11.1.10

Books

I've enjoyed a surprisingly long, uninterrupted stretch of good books over the past few months. These, are some of them:

How Mumbo-Jumbo Conquered The World by Francis Wheen.
Mr. Wheen (read his book, and you'll see why he rates a "Mr." in mine) is smart, sharp, skeptical and a dab hand with words. Making this the sort of book you can shave with. It certainly wakes you up, but not with the soul-jarring crudity of a wet dog's nose nuzzling your exposed foot at the bottom of the bed on a cold morning. No. This is much more subtle, much more disturbing. Like the slow, sphincter-clenching fear that the black guy in Uncle Sam's White House might just be Uncle Tom.

Holidays In Hell by P. J. O'Rourke.
O'Rourke writes about war in a manner that would make Hemingway hang up his guns and run home screaming to Mommy. He gets sarcastic about it. The book is a bit dated, having been published back in late '80s. However, many of the death-filled shit holes he describes so very well, are still basically death-filled shit holes. In some cases, we have a new cast of death dealers (many of them American). In other cases, they've been over-shadowed by newer, gorier death-filled shit holes. Either way, this is the guy you want to visit Baghdad with, today. This is the guy whose bags you'd like to carry while you're trying to get the hell out of Kabul. This guy is to real political journalism what Spider Jerusalem is to Transmetropolitan.

Preacher by Garth Ennis.
You know that little voice inside of you reminds you that you ought to be a little more disturbed by something that's obviously disturbing by normal social standards? Strangle it before you start reading Preacher. Funny. Violent. Sexy. And mostly, all three at the same time. I read the digital version a long time ago, and was only able to convince someone to bring the 75 odd issues and special in print, this last December. And since then, I've re-read them. Twice.

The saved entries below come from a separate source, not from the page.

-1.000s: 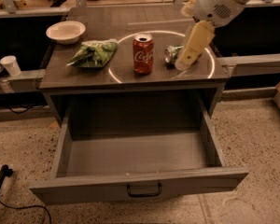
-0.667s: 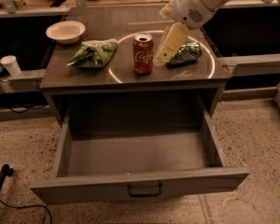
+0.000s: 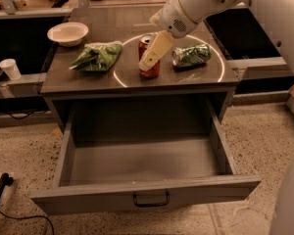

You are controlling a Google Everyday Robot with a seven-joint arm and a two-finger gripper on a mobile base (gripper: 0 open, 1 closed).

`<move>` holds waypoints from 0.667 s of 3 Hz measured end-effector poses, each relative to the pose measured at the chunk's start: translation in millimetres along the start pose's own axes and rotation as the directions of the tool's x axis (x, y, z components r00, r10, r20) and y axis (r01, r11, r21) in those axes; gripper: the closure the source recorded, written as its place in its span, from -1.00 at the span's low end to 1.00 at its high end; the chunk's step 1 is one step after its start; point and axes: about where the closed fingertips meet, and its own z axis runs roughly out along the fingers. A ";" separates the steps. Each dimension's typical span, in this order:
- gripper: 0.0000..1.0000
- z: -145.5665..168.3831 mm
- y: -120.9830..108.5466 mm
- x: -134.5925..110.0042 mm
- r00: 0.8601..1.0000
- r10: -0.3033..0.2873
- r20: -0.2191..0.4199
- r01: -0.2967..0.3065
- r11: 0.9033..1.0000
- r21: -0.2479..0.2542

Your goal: Place coke can into top drawer

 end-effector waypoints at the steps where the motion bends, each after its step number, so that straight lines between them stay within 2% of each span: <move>1: -1.00 17.9 -10.1 1.7 0.998 0.055 0.031 -0.055 0.998 -0.003; 2: -0.70 28.1 -13.6 7.8 0.992 0.099 0.078 -0.098 0.995 -0.021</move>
Offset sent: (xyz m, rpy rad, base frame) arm 0.0260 0.0039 -0.0305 0.1874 0.0981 -0.0679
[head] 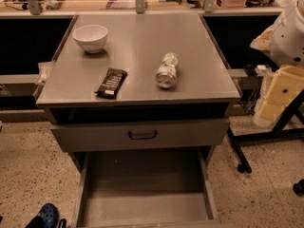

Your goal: Place 7up can into middle drawer

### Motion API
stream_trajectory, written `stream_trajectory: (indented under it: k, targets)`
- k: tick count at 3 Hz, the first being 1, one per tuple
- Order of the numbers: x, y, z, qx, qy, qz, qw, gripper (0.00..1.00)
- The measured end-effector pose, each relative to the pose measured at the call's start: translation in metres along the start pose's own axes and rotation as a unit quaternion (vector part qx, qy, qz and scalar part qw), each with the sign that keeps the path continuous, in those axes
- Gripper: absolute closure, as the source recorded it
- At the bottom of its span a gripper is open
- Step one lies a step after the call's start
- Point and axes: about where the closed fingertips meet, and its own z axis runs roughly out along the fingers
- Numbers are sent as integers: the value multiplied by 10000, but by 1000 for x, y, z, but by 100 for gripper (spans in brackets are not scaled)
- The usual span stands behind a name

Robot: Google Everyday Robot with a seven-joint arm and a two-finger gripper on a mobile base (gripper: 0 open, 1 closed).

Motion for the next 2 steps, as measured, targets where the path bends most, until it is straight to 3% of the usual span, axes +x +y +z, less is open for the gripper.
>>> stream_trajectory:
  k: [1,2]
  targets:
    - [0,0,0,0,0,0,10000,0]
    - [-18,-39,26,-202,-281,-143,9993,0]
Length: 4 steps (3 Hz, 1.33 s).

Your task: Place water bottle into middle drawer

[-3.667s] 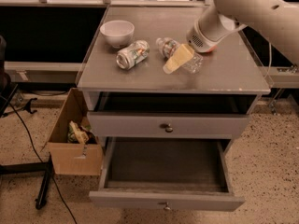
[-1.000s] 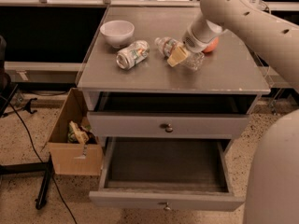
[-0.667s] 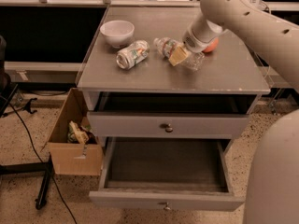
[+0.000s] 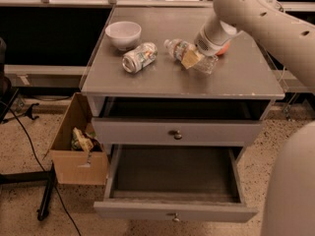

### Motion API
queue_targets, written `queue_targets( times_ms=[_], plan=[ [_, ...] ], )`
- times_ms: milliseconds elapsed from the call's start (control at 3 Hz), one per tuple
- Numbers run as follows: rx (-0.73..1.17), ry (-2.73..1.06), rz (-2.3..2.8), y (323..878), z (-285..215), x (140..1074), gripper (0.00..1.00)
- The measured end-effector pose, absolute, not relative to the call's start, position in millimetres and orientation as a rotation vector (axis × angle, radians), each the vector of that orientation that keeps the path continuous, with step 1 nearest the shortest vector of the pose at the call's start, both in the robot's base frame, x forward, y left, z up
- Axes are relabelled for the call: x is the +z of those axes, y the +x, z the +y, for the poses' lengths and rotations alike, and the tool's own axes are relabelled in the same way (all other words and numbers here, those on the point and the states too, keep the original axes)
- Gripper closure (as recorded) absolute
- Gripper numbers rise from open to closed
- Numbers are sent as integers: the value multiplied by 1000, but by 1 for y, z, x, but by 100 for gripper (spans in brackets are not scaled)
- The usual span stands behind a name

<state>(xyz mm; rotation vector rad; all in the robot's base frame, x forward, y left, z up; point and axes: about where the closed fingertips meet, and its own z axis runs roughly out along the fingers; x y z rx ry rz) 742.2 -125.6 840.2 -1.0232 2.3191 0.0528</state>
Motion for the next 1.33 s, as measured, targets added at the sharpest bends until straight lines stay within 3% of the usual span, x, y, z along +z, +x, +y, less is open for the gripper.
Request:
queue_targets(
  times_ms=[667, 1333],
  plan=[
    [52, -1120, 2273, 709, -155, 872, 100],
    [94, -1328, 2201, 649, -221, 908, 100]
  ],
)
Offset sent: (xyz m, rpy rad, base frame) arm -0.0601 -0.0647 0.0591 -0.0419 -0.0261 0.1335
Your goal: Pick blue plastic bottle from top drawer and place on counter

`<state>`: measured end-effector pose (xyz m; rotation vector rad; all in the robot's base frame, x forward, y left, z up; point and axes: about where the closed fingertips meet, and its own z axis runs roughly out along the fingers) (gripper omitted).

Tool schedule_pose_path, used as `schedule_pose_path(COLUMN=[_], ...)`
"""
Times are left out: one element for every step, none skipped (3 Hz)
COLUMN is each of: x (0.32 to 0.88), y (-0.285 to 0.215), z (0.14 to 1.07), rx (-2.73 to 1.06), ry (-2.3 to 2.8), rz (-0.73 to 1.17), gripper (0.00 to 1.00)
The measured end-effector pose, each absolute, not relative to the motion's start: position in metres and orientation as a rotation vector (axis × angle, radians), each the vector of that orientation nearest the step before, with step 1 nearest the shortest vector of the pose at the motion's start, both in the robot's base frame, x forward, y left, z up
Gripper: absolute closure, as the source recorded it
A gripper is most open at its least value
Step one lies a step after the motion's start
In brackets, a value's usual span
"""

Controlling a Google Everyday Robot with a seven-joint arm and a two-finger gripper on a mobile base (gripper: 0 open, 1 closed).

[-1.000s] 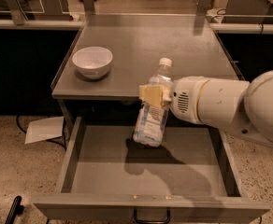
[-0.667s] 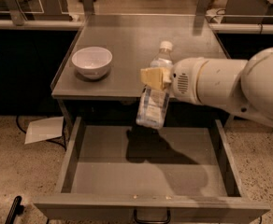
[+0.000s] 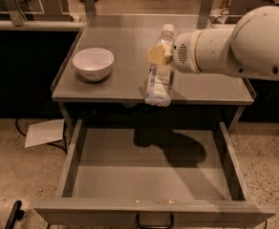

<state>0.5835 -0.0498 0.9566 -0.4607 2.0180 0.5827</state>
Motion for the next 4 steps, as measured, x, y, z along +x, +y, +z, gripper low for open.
schedule_pose_path(x=[0.612, 0.635, 0.657, 0.679], y=[-0.051, -0.054, -0.053, -0.059], z=[0.959, 0.964, 0.971, 0.968], rx=[-0.477, -0.482, -0.483, -0.465], ry=[2.043, 2.055, 2.068, 2.112], rz=[0.575, 0.556, 0.531, 0.494], gripper=[1.00, 1.00, 1.00, 1.00])
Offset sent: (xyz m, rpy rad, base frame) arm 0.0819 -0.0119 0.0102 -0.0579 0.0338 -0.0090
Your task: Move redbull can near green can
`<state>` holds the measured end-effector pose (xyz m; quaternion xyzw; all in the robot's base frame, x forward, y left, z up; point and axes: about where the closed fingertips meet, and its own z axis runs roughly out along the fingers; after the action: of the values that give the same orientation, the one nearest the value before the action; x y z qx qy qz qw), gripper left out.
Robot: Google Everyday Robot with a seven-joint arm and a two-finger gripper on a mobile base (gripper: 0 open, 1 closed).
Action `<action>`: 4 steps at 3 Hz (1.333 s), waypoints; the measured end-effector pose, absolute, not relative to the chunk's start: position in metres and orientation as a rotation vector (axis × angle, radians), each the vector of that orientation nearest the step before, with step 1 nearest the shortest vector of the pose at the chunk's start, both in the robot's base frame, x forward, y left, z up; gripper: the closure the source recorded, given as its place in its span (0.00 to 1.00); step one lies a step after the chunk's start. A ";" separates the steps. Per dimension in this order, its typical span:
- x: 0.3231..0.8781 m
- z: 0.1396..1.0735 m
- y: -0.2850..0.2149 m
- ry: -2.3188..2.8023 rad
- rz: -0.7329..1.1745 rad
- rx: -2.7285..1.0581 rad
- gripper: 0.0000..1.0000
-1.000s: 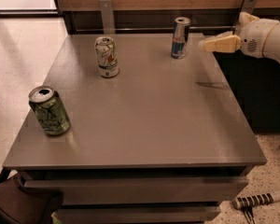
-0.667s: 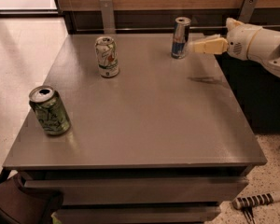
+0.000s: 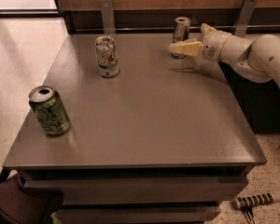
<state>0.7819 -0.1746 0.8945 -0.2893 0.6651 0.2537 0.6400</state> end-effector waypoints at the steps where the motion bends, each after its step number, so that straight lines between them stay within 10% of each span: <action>1: 0.797 0.891 -0.158 1.479 0.604 -0.683 0.00; 4: 0.798 0.891 -0.147 1.473 0.616 -0.692 0.70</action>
Offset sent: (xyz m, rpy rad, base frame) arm 0.0134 0.0155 -0.0034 0.0117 -0.0242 0.0326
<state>0.7984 -0.1474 0.8906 -0.3038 0.6471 0.2708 0.6447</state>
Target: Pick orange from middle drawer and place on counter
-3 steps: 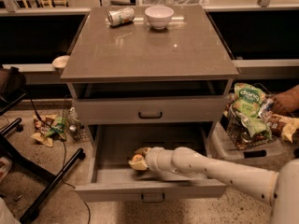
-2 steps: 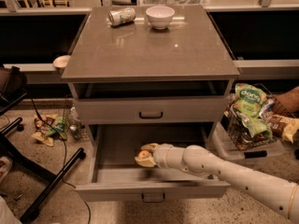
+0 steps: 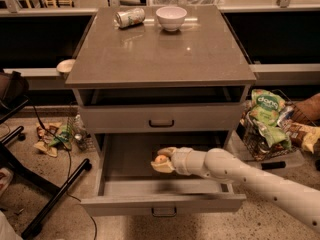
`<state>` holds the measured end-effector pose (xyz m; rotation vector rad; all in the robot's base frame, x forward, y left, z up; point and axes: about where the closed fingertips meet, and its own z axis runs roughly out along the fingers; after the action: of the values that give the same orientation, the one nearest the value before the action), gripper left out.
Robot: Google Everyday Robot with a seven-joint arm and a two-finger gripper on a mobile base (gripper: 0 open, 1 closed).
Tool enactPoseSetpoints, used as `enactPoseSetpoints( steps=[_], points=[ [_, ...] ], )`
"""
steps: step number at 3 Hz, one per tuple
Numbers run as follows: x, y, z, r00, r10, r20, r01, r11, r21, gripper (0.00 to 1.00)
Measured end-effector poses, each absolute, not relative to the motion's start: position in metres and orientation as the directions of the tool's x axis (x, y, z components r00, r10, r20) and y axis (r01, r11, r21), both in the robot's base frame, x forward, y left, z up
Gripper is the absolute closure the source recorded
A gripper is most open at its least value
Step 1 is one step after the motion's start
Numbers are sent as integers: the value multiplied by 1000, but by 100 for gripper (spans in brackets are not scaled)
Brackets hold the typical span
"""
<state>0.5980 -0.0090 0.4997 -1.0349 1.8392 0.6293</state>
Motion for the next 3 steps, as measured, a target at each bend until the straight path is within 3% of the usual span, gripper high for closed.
enactPoseSetpoints(
  steps=[3],
  points=[
    [617,-66,589,-245,-459,-854,-837,544,-52,100]
  ],
)
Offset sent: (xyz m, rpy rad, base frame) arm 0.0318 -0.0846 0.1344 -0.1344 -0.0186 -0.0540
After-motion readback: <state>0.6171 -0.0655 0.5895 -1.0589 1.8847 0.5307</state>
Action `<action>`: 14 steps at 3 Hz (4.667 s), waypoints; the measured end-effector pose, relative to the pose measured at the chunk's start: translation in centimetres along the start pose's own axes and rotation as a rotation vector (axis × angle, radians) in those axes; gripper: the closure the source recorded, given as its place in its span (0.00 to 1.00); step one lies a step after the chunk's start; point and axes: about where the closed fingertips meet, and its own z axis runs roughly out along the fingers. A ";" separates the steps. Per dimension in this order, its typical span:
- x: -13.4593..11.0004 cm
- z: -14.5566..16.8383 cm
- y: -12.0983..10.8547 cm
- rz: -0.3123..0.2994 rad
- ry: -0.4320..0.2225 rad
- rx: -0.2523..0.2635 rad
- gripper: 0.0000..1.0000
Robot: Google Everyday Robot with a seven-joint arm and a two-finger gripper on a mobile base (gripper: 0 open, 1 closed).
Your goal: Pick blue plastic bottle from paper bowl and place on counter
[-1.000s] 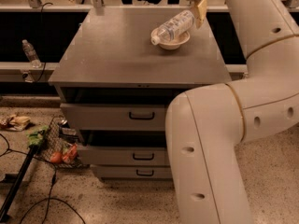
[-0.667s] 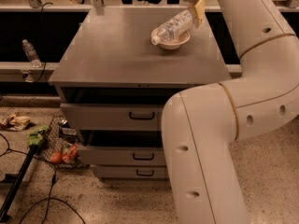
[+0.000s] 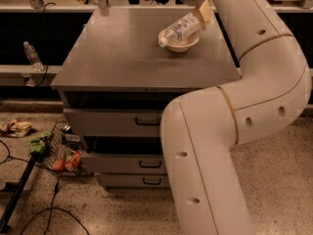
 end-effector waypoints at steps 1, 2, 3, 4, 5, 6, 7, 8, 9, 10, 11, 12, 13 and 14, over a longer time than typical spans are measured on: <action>1.1 2.2 -1.0 -0.038 0.038 0.049 0.00; 0.6 2.4 -1.3 -0.075 0.014 0.077 0.00; 0.1 2.7 -1.5 -0.092 -0.016 0.107 0.17; 0.1 3.4 -1.2 -0.108 -0.026 0.123 0.19; 0.4 4.2 -1.0 -0.121 -0.029 0.136 0.03; 0.8 5.7 -1.1 -0.125 -0.022 0.156 0.15; 0.8 6.4 -0.9 -0.145 -0.029 0.167 0.36; 1.1 7.1 -0.8 -0.169 -0.025 0.178 0.60; 1.4 7.2 -0.7 -0.203 -0.007 0.162 0.91; 1.1 5.6 -0.1 -0.250 -0.004 0.112 1.00; 0.9 1.5 0.8 -0.328 0.013 0.022 1.00; 4.5 0.5 2.1 -0.402 0.155 -0.115 1.00; 7.9 0.5 3.8 -0.419 0.277 -0.233 1.00; 10.2 -0.2 7.2 -0.507 0.318 -0.364 1.00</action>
Offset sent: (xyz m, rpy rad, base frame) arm 0.1385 -0.0347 0.0639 -0.1524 0.0382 0.0435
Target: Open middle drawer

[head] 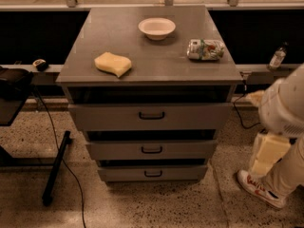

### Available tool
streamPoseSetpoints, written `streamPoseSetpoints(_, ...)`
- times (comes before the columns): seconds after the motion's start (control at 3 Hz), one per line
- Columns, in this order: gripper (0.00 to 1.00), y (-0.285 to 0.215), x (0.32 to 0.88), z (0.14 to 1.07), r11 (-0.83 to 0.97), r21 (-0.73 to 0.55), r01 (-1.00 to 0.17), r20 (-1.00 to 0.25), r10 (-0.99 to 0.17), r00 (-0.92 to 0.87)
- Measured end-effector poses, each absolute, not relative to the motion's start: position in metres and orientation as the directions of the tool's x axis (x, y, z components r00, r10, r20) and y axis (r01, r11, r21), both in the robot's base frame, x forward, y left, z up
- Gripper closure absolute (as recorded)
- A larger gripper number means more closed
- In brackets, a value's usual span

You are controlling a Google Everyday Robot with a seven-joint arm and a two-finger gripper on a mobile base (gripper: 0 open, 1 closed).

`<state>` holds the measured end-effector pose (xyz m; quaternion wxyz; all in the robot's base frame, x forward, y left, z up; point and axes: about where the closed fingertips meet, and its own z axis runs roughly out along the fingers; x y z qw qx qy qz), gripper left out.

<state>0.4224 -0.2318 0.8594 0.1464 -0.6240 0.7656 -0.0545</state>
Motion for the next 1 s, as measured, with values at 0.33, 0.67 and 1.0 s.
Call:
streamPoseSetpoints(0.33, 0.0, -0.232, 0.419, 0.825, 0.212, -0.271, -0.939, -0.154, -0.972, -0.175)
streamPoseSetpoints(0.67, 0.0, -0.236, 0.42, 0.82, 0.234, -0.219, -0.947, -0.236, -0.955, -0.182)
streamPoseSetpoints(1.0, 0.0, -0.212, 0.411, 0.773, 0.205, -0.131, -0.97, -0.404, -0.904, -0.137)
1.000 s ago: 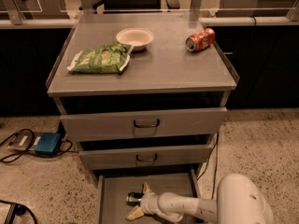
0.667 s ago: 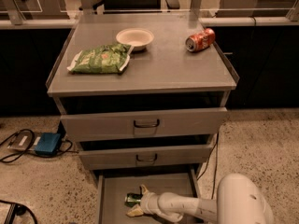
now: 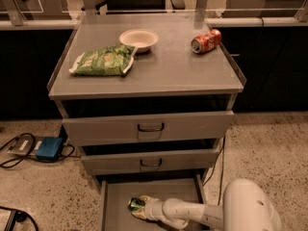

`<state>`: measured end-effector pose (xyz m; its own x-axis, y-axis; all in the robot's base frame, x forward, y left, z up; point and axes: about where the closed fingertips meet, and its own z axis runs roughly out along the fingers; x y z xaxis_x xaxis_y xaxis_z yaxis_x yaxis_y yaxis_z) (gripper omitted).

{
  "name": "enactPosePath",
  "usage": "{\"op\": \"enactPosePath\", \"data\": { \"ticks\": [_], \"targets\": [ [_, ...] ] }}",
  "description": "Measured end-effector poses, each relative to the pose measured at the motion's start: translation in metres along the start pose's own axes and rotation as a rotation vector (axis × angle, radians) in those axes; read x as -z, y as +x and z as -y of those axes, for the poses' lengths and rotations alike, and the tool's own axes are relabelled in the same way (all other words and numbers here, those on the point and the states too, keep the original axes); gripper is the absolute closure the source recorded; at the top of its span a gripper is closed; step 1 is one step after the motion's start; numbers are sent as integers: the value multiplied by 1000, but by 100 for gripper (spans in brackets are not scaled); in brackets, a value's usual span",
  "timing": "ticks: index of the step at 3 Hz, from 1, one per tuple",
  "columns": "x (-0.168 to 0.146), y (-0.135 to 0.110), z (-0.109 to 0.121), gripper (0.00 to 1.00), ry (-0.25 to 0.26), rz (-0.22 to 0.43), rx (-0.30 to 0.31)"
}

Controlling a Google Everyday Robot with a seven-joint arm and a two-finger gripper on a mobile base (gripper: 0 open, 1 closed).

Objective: Pick green can from bottom drawer and place on counter

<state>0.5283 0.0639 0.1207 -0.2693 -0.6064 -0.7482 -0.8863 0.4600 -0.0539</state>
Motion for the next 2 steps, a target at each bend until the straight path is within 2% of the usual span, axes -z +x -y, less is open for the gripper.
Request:
{"op": "enactPosePath", "data": {
  "ticks": [1,2],
  "targets": [
    [0,0,0,100,0,0,0],
    [0,0,0,100,0,0,0]
  ]
}}
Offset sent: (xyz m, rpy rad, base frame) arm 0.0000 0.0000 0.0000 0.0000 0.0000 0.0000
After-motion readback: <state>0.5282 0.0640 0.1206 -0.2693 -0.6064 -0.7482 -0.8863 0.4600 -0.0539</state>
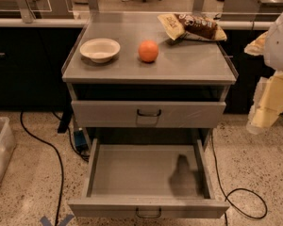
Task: Close middle drawer
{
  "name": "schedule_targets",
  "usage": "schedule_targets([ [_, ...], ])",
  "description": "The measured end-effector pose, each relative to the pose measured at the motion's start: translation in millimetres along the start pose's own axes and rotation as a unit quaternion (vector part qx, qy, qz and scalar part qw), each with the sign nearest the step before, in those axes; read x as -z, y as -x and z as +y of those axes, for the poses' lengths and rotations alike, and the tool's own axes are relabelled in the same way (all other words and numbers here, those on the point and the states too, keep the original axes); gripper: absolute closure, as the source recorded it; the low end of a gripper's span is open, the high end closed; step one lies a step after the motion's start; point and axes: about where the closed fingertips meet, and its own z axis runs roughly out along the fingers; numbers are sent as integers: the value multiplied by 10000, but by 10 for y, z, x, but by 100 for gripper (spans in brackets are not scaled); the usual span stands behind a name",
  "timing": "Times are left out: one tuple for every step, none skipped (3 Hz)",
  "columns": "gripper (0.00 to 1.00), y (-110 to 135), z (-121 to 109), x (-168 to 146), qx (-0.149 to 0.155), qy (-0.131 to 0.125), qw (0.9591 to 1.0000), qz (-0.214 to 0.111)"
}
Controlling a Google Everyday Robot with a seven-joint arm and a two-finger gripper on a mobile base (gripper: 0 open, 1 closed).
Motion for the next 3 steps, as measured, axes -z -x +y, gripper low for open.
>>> schedule_targets([
  [0,0,0,-1,2,-1,10000,0],
  [0,51,37,-74,218,-160,9996,-36],
  [0,-6,185,-481,270,-145,9995,-68],
])
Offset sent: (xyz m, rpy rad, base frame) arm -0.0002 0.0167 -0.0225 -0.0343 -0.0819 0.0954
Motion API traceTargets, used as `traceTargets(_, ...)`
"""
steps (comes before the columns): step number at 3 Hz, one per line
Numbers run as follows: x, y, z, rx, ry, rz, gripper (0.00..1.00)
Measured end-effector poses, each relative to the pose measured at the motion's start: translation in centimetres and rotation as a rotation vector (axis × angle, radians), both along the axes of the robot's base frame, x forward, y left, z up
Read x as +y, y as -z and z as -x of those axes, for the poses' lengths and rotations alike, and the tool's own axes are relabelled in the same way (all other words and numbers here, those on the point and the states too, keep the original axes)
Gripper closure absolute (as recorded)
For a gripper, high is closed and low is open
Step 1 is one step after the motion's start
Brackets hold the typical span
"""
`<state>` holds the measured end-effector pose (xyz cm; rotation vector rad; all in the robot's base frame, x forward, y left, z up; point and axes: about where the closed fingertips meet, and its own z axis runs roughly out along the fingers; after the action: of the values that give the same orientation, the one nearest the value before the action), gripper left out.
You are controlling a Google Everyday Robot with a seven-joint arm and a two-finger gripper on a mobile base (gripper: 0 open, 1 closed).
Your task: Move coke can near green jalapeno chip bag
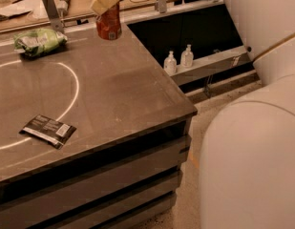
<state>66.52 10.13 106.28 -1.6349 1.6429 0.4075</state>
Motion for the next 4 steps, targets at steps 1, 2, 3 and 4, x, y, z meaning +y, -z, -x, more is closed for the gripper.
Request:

The Gun Seller by Hugh Laurie.
Yes, it's the same Hugh Laurie. The guy from House. The guy who played Bertie Wooster, to Stephen Fry's Jeeves. The guy who ought to be bloody well shot, because it's unfair that anyone can be so damn funny, no matter what the hell they try. I never did figure out whether this was meant to be a funny thriller or a thrilling funner (?) but honestly, I was too busy enjoying myself to give a crap. And I like the fact that there's a bit of a message in there, without any of the sermonising.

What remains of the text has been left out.